* _Task objective_: Search each line below for "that", then return the lines where it appears.

(Data records)
------------------------
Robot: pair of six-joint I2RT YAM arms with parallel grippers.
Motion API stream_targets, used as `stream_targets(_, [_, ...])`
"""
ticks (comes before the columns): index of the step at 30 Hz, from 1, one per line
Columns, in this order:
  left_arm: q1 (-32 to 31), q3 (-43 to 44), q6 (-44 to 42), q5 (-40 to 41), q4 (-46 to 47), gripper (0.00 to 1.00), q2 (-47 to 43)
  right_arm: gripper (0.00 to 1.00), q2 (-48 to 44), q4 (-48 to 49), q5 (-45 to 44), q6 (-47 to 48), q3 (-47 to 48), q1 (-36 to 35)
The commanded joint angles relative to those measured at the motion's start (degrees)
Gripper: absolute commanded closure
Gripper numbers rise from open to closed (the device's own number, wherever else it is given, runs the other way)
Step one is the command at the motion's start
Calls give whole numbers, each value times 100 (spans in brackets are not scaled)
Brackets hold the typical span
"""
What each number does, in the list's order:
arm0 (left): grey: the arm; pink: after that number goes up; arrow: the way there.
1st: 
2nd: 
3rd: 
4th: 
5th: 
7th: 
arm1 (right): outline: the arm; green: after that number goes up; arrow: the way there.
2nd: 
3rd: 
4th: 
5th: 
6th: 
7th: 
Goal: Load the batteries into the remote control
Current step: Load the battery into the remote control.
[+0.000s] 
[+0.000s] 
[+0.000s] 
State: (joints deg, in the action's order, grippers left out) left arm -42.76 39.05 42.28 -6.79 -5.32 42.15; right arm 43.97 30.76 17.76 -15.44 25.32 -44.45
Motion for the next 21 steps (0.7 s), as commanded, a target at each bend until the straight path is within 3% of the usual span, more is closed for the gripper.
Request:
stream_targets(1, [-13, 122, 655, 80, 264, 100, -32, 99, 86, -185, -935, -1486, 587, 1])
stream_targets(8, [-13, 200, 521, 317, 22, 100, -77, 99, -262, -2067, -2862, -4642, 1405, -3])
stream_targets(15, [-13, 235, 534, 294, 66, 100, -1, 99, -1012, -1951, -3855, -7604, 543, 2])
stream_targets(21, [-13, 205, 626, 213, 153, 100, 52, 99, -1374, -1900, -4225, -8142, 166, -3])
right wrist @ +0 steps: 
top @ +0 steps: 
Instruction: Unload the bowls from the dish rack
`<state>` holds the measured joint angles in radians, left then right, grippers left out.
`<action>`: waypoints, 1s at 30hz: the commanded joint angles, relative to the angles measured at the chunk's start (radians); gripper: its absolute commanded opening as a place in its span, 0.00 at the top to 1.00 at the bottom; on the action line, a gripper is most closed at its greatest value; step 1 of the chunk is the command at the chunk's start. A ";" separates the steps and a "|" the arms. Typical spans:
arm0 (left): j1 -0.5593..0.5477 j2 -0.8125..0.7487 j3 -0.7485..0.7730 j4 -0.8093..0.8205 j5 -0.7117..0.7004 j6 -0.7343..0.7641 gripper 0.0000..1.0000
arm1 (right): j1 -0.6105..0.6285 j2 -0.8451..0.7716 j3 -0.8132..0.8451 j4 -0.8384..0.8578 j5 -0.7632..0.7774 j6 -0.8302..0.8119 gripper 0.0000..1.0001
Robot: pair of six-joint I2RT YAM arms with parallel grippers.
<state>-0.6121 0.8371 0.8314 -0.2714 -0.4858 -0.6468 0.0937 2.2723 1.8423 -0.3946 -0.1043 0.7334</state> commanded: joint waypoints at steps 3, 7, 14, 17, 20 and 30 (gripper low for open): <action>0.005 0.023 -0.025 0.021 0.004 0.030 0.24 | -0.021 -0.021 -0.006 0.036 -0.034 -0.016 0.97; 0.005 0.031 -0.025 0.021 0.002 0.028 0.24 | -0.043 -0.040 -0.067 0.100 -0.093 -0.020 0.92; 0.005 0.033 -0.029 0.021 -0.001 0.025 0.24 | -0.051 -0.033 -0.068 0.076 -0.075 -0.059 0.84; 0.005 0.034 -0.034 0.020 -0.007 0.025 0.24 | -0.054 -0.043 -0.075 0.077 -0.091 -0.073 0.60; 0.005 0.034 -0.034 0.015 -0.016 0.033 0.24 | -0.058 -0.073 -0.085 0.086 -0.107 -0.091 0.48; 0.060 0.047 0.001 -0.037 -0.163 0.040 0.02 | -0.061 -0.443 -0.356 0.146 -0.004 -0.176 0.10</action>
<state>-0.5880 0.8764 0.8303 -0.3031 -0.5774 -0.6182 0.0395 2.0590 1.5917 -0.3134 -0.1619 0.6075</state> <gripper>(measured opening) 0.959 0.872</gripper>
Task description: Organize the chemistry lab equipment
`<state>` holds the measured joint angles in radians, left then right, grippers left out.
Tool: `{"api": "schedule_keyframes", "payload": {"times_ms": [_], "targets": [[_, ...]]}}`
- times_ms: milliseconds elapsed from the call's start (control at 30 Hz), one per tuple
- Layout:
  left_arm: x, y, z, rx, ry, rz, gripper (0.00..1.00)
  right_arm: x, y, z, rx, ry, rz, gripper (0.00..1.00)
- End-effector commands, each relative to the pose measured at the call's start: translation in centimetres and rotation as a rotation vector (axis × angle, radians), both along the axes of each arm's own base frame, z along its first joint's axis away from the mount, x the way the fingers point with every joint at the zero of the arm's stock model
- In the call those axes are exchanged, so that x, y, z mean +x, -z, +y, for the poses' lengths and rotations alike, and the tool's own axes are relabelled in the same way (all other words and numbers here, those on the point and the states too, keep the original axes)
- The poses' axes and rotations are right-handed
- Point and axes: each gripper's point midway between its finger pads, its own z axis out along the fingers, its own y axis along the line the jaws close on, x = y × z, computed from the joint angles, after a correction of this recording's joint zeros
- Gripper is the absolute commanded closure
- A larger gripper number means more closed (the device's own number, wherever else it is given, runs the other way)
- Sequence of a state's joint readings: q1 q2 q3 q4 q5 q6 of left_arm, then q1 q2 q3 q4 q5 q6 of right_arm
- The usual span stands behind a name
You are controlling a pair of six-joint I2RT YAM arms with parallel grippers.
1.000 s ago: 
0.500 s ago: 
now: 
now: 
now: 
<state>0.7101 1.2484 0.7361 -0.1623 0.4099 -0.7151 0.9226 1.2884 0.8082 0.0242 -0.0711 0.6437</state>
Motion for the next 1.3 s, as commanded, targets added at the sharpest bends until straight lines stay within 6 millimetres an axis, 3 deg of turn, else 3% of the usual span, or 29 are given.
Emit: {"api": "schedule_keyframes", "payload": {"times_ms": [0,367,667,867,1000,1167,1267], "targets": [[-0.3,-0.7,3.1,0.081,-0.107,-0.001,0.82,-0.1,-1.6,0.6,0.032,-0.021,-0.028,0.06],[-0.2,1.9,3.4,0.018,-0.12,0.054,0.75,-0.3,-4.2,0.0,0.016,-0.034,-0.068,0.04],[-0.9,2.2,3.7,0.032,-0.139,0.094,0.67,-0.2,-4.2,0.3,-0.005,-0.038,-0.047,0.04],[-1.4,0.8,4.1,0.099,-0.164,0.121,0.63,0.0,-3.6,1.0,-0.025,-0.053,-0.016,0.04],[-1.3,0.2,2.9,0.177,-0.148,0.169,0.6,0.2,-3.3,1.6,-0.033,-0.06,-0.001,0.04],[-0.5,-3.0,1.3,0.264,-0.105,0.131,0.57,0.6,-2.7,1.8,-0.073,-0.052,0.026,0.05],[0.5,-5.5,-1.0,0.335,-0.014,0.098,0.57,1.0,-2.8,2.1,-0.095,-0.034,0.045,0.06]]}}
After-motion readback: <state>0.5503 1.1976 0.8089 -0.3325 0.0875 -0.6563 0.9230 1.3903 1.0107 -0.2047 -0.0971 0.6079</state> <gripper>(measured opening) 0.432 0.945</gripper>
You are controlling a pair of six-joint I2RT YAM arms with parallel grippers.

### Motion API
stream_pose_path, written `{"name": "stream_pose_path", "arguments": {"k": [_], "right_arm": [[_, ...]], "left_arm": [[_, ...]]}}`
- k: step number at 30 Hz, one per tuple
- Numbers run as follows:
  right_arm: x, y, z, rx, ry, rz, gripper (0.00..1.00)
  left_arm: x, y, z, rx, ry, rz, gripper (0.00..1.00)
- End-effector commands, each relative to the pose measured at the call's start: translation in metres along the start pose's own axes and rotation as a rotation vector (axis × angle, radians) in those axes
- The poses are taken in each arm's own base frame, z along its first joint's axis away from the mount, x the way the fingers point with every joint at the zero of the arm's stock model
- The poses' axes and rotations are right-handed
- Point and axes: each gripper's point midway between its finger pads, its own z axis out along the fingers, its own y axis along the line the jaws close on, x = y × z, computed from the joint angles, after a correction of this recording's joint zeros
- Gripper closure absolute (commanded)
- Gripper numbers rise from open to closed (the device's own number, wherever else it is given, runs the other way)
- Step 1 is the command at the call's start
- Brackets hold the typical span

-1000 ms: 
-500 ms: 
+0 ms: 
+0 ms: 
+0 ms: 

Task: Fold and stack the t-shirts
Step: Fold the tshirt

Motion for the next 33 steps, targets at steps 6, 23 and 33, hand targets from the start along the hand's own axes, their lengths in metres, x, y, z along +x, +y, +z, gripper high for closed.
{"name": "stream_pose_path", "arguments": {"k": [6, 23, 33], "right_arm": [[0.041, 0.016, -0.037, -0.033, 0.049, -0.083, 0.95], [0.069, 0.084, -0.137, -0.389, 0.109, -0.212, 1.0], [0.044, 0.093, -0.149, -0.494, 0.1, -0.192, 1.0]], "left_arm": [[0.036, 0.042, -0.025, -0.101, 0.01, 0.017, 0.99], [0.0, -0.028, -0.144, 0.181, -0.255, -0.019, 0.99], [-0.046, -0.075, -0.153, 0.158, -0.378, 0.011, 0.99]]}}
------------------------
* _Solution_:
arm0 (left): grey: the arm; pink: after that number goes up; arrow: the way there.
arm1 (right): outline: the arm; green: after that number goes up; arrow: the way there.
- In the call those axes are exchanged, so that x, y, z mean +x, -z, +y, for the poses' lengths and rotations alike, and the tool's own axes are relabelled in the same way (all other words and numbers here, those on the point and the states too, keep the original axes)

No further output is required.